» Exercise details
Below this sentence is a listing; return exactly its lines from the one with "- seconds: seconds" to the one with "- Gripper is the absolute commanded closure", both kept, and nothing more.

» Data block

########

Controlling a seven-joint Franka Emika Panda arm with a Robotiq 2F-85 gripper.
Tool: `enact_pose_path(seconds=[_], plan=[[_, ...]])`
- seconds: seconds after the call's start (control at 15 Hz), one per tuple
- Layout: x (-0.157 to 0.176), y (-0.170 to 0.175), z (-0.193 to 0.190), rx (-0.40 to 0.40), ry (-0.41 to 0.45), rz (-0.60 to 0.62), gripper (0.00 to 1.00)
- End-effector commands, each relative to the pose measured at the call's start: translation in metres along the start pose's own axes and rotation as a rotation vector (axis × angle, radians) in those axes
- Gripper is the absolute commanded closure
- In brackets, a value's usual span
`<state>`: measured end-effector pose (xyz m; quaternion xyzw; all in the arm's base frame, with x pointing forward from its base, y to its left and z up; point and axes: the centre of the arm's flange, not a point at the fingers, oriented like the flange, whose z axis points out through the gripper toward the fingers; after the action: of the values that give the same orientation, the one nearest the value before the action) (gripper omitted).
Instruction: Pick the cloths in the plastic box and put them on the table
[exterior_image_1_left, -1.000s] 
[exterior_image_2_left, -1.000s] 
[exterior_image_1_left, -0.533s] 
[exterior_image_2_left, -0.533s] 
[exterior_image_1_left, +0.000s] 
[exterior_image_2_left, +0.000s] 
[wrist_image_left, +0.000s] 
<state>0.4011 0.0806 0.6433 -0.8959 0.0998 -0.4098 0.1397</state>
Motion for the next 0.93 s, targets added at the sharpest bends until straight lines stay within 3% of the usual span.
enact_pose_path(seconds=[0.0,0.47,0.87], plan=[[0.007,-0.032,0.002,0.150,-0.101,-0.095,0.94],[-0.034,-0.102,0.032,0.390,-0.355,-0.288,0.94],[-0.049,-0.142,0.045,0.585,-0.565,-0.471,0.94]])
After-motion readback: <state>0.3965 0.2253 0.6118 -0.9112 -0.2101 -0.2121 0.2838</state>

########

» Answer
- seconds: seconds after the call's start (control at 15 Hz), one per tuple
- Layout: x (-0.157 to 0.176), y (-0.170 to 0.175), z (-0.193 to 0.190), rx (-0.40 to 0.40), ry (-0.41 to 0.45), rz (-0.60 to 0.62), gripper (0.00 to 1.00)
- End-effector commands, each relative to the pose measured at the call's start: translation in metres along the start pose's own axes and rotation as a rotation vector (axis × angle, radians) in those axes
- Gripper is the absolute commanded closure

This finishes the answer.